Which lines of the data contain the string "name"? Copy every one of them.

*** Begin section ***

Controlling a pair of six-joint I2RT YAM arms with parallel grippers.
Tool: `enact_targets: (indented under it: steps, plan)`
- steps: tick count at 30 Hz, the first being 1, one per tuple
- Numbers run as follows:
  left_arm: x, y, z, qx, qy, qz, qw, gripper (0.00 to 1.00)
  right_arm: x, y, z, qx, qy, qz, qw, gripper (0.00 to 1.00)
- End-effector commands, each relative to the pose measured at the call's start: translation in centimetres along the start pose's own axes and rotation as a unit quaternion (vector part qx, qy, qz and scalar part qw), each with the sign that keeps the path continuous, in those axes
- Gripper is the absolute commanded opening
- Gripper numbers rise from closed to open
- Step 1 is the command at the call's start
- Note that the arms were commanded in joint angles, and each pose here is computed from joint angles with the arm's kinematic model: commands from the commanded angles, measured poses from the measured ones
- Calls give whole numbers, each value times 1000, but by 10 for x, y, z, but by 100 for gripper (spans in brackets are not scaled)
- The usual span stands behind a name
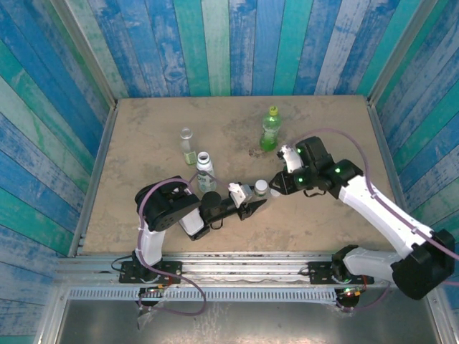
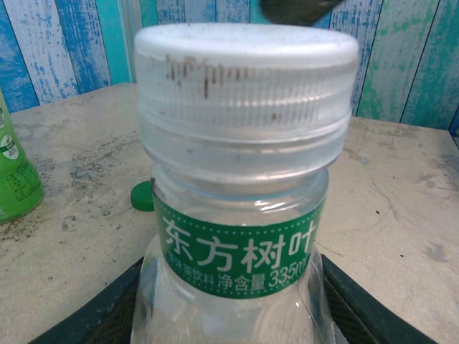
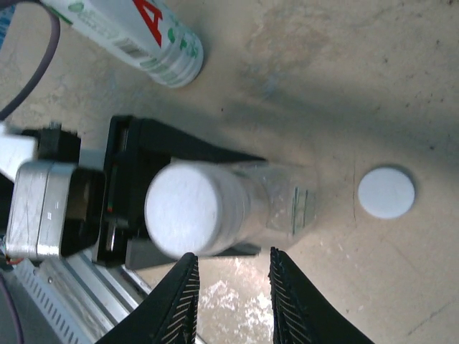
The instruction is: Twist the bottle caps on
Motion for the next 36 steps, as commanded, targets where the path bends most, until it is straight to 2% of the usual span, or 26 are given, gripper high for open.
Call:
enact_targets:
  steps: [1, 4, 10, 16, 17, 21, 26, 29, 31, 36]
  plan:
    - [-1, 1, 10, 13, 3, 5, 1000, 53, 3, 4, -13, -6, -14, -21, 1000, 29]
    - [-1, 1, 11, 14, 3, 5, 1000, 53, 4, 7, -9, -1, -11, -30, 999, 27]
    - [0, 2, 12, 15, 1, 5, 1000, 53, 13, 12, 25, 25, -6, -74, 997, 21]
    - [-1, 2, 13, 14, 2, 5, 1000, 53, 24, 2, 36, 15, -27, -84, 996, 19]
    - [-1, 1, 13, 14, 3, 6, 1000, 53, 23, -1, 35, 10, -32, -76, 997, 21]
    - [-6, -3, 5, 5, 14, 8, 1000, 53, 20, -18, 27, -11, -83, -31, 996, 39]
    - [-14, -7, -4, 7, 36, 9, 999, 53, 23, -38, 21, -29, -177, -2, 984, 59]
    - [-27, -11, -10, 3, 42, 22, 999, 53, 28, -50, 17, -41, -238, 7, 970, 63]
    - [-30, -13, -11, 11, 53, 24, 998, 53, 42, -54, 22, -42, -319, -29, 946, 66]
    - [-37, -19, -15, 40, 89, 32, 995, 53, 67, -61, 26, -30, -456, -49, 888, 65]
Point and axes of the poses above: each hand's point on the last joint's axis, 136 mm out from that joint toward the fingers, its own y axis out along the fingers, its own x axis along the line the jaws close on, z = x × y, the point moved 6 cm from there along -y, back along the fingers, and after that the axes turned 11 degrees about -y, right-handed, at the moved point
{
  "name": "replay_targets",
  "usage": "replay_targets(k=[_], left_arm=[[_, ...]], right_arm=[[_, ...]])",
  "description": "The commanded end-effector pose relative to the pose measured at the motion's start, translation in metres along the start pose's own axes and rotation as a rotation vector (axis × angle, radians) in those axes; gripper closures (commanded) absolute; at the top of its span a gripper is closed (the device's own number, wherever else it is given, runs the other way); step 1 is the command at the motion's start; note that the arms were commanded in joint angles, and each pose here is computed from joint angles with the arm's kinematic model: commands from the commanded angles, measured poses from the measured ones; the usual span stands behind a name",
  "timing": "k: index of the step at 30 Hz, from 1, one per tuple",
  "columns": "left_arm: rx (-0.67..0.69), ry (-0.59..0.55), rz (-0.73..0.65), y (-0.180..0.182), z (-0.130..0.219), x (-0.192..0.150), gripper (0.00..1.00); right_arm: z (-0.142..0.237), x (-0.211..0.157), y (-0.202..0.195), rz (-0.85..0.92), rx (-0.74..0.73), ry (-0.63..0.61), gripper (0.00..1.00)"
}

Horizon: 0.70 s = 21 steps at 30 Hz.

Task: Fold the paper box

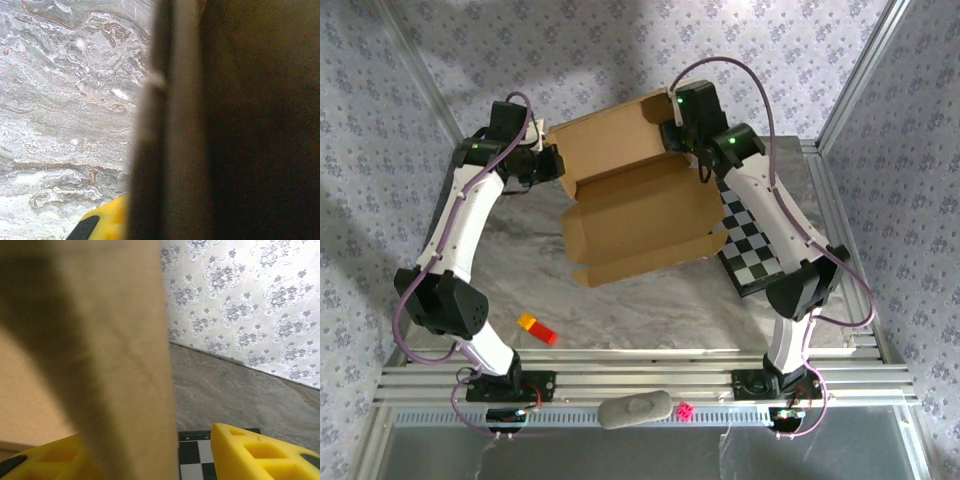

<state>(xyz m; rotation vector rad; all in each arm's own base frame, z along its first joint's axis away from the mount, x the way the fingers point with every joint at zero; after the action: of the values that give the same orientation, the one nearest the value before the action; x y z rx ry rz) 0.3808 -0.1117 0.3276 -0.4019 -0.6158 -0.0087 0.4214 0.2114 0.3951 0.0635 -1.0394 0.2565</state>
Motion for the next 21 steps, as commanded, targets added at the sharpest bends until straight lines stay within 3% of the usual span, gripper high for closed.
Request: replay_targets(k=[1,7,13,19,21], left_arm=[[-0.012,-0.019,0.005,-0.004,0.008,0.006,1.0],[-0.014,-0.019,0.003,-0.006,0.006,0.005,1.0],[-0.014,-0.02,0.002,-0.007,0.008,0.005,1.0],[-0.016,-0.021,0.003,-0.008,0.009,0.005,1.0],[-0.016,-0.021,0.002,-0.008,0.009,0.005,1.0]], right_arm=[[0.007,0.008,0.0,0.036,-0.019,-0.032,0.39],[0.011,0.008,0.004,0.047,0.011,-0.03,0.34],[0.012,-0.001,-0.006,0.05,-0.028,-0.013,0.4],[0.006,-0.007,-0.014,0.059,-0.104,0.001,0.79],[0.006,-0.005,-0.017,0.075,-0.165,-0.003,1.0]])
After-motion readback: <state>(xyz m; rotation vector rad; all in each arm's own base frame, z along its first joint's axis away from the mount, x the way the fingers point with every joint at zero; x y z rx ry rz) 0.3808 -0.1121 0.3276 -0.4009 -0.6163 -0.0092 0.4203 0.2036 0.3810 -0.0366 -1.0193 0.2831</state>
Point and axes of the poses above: each hand's point on the last joint's axis, 136 mm out from that joint toward the fingers, its own z axis back along the fingers, its own y axis along the line the jaws close on, x = y × z, the point moved 5 cm from there along z, back along the fingers, and after that the axes turned 5 degrees about -z, right-handed, at the moved point
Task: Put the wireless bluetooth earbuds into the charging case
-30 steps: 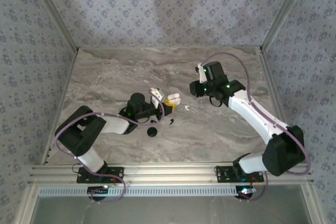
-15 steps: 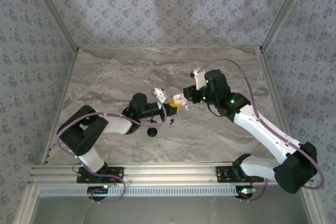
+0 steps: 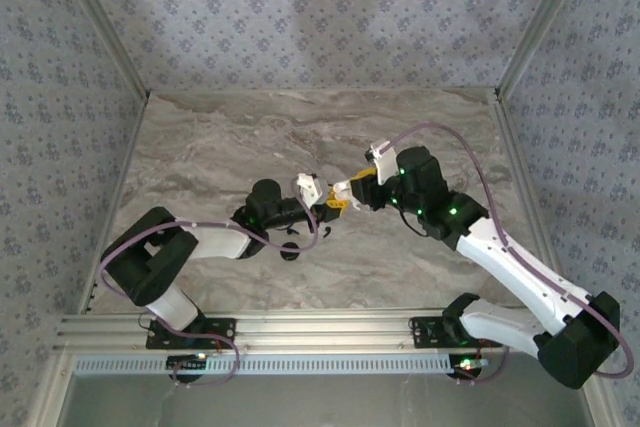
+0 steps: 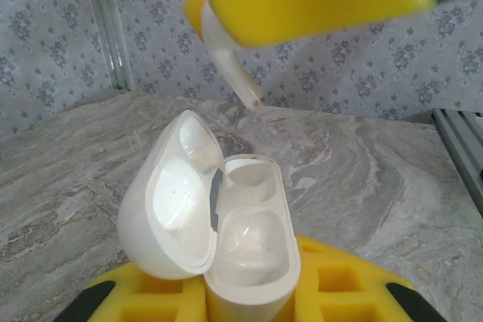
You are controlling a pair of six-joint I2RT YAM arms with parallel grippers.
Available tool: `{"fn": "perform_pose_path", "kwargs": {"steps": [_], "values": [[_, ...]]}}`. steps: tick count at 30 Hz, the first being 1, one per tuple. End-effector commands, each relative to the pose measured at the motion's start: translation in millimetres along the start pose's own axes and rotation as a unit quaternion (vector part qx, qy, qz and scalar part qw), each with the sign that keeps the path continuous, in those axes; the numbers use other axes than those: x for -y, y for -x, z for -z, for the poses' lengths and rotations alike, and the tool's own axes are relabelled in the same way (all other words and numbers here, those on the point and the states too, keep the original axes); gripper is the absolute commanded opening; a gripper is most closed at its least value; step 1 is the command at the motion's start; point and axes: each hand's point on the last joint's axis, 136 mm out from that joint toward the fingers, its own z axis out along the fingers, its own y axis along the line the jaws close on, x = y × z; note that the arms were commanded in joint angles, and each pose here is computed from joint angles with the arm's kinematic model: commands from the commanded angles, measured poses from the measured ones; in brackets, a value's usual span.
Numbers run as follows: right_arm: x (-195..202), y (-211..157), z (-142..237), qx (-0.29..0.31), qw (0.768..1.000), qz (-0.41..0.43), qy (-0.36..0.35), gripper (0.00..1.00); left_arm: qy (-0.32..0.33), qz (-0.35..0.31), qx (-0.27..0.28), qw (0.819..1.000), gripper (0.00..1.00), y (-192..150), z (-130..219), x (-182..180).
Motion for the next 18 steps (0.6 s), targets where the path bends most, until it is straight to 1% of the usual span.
{"fn": "perform_pose_path", "kwargs": {"steps": [1,7,18], "values": [[0.4,-8.3,-2.0,-0.009,1.0,0.007,-0.003,0.27,0.008,-0.022,0.021,0.999,0.16,18.3,2.7,0.5],[0.7,-11.6,-5.5,-0.014,1.0,0.007,-0.004,0.27,0.019,-0.014,0.03,0.999,0.16,21.8,5.2,-2.1],[4.1,-3.4,-10.4,0.004,1.0,0.009,-0.014,0.26,0.009,-0.011,0.031,0.999,0.16,25.7,6.2,1.5]]}}
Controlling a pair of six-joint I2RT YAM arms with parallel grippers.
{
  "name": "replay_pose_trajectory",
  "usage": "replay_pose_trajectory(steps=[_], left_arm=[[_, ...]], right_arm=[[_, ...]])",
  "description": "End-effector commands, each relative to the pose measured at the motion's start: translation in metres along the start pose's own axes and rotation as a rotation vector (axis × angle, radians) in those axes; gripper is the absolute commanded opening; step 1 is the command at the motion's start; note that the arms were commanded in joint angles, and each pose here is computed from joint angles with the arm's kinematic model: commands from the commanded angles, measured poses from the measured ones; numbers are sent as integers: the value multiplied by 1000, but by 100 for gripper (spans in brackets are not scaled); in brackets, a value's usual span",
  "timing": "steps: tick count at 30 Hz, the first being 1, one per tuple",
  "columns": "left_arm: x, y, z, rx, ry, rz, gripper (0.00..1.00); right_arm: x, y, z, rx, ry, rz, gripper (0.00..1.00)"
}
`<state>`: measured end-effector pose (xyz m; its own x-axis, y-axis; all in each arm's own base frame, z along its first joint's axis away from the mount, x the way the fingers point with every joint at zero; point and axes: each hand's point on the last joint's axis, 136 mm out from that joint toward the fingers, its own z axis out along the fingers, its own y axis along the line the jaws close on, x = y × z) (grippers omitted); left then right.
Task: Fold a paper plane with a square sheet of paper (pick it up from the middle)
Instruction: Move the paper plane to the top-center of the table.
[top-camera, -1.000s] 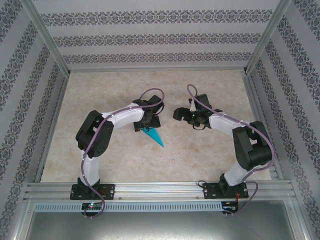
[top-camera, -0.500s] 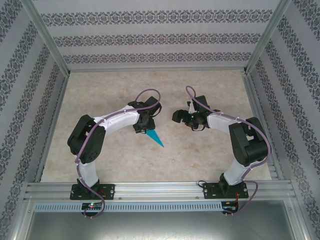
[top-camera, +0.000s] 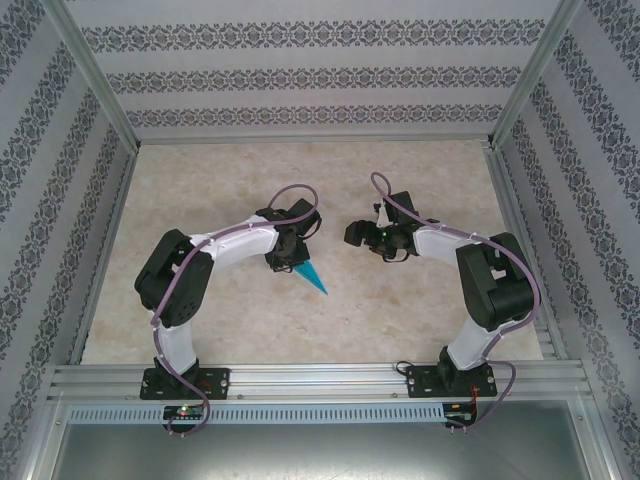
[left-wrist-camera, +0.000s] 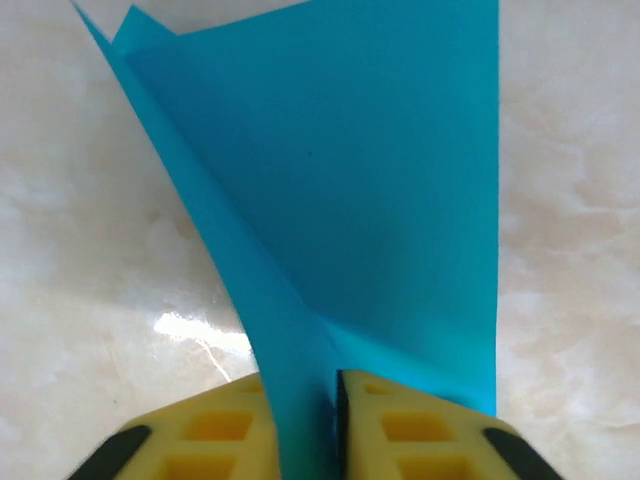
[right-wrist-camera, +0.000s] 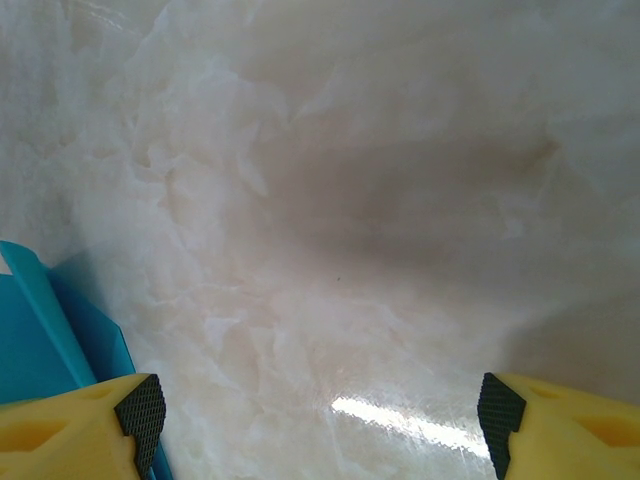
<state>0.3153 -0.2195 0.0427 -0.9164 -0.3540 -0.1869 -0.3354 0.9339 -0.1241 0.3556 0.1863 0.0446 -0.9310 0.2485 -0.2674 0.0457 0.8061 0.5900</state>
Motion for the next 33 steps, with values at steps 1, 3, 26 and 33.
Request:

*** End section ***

:: WRITTEN ANSWER ::
- The usual span stands behind a name
  "name": "replay_targets",
  "description": "The commanded end-effector pose relative to the pose measured at the motion's start, translation in metres along the start pose's own axes and rotation as a rotation vector (axis × angle, radians) in those axes; gripper closures (commanded) absolute; at the top of its span a gripper is closed (the device's own number, wherever else it is given, runs the other way); step 1 is the command at the motion's start; note that the arms were commanded in joint angles, and each pose here is computed from joint angles with the arm's kinematic model: commands from the commanded angles, measured poses from the measured ones; the usual span stands behind a name",
  "name": "replay_pose_trajectory",

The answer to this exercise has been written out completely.